■ AIM OF THE EXERCISE
What you return must be every line from the beginning of the data through the line holding "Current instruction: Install", unchanged.

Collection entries
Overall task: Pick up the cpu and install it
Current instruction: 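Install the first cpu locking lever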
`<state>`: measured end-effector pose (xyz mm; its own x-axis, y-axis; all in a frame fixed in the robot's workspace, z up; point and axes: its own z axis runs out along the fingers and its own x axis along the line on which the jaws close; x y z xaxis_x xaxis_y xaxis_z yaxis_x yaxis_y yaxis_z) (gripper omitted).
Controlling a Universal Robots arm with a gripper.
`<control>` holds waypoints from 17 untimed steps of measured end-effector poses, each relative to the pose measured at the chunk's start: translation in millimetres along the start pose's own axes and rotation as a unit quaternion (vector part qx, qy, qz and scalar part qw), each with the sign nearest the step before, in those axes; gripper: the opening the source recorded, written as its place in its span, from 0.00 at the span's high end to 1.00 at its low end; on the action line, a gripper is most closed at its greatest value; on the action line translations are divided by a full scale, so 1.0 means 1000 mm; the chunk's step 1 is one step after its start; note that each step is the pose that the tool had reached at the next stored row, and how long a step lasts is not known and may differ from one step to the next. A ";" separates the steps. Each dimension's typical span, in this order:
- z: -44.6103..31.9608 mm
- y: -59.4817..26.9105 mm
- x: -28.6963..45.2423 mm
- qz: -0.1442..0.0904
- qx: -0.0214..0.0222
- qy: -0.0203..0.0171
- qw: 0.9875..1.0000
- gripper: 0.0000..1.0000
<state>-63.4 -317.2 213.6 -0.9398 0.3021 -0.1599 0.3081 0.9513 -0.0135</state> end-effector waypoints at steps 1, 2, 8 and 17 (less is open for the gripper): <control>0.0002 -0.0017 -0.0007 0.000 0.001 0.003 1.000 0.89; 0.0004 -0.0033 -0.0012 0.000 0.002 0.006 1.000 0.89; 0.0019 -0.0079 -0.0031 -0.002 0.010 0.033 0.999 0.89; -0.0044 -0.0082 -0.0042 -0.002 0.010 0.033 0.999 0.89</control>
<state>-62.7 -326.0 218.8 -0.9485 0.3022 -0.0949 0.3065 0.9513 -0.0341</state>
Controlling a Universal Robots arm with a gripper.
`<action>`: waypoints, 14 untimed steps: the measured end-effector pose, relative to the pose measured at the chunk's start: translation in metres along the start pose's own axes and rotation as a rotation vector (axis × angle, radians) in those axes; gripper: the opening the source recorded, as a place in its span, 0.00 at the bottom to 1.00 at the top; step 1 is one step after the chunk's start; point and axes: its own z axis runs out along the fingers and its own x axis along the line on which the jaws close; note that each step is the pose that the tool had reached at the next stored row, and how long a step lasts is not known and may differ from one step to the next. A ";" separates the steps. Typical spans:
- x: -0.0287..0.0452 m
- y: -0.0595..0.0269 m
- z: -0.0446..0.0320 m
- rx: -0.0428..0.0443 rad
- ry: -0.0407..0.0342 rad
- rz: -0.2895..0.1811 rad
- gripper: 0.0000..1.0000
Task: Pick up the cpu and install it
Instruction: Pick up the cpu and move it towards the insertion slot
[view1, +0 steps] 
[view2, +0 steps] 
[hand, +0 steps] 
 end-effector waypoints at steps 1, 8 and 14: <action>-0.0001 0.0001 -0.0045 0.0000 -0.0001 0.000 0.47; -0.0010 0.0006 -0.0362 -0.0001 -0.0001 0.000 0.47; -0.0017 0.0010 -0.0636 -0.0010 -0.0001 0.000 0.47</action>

■ WRITTEN RESPONSE
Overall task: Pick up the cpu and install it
Current instruction: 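Install the first cpu locking lever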

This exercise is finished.